Search the records for the string "frame", and show each line where it appears.

• **Material supplied**

------------------------------------

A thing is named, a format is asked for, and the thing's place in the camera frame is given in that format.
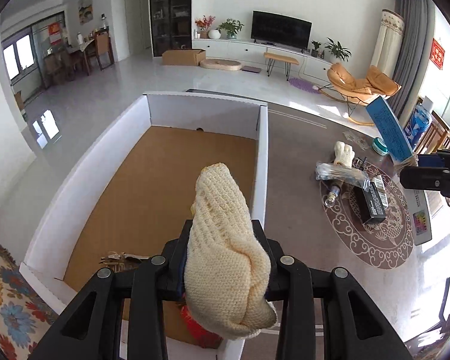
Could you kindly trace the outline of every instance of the round pet bed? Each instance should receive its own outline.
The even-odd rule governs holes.
[[[239,71],[242,68],[242,64],[238,61],[211,58],[200,61],[200,66],[205,69],[219,69],[221,71]]]

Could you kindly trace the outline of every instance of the purple mat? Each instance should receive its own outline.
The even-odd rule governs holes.
[[[292,77],[289,81],[290,85],[301,89],[308,93],[318,93],[318,91],[314,90],[313,87],[317,86],[316,84],[311,83],[310,81],[307,81],[306,79],[298,79],[296,77]]]

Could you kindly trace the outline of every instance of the black box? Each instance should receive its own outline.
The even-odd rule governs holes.
[[[375,223],[382,223],[387,215],[383,208],[382,200],[378,194],[377,187],[374,183],[370,183],[368,192],[360,187],[353,187],[356,202],[360,209],[360,218],[362,223],[373,225]]]

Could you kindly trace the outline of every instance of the window frame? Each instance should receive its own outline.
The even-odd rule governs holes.
[[[23,38],[27,35],[29,36],[29,39],[30,39],[30,47],[31,47],[31,53],[34,56],[34,64],[25,69],[22,69],[22,64],[20,63],[20,58],[18,55],[17,41],[19,41],[21,38]],[[10,77],[8,77],[10,79],[11,85],[14,85],[18,81],[20,81],[22,78],[24,78],[27,74],[31,73],[32,71],[34,71],[35,69],[38,68],[38,60],[37,60],[37,54],[35,52],[32,28],[26,27],[23,30],[20,30],[20,31],[14,33],[12,36],[6,38],[2,42],[2,53],[7,47],[10,47],[12,45],[13,45],[13,51],[15,52],[15,61],[17,63],[17,68],[18,68],[18,72],[19,72],[13,79],[10,79]]]

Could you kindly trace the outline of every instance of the television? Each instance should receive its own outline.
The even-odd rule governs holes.
[[[312,23],[275,13],[253,11],[252,39],[308,48]]]

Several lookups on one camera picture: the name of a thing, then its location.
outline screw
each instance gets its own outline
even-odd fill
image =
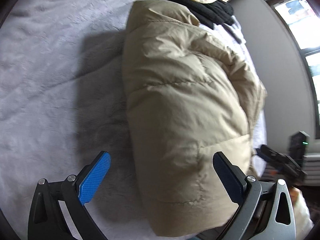
[[[43,185],[45,183],[45,179],[39,179],[38,184]]]
[[[279,183],[280,185],[282,185],[282,186],[284,186],[284,185],[285,185],[285,181],[284,181],[284,179],[278,179],[278,183]]]
[[[76,179],[75,175],[68,176],[68,181],[75,181],[75,179]]]
[[[248,176],[247,180],[250,181],[250,182],[255,182],[256,178],[254,176]]]

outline bed
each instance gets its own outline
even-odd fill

------------------------------------

• **The completed task**
A thing is named, a format is asked for, and the thing's place in the camera frame is given in that format.
Could you kindly trace the outline of every instance of the window frame? Each instance should receive its own outline.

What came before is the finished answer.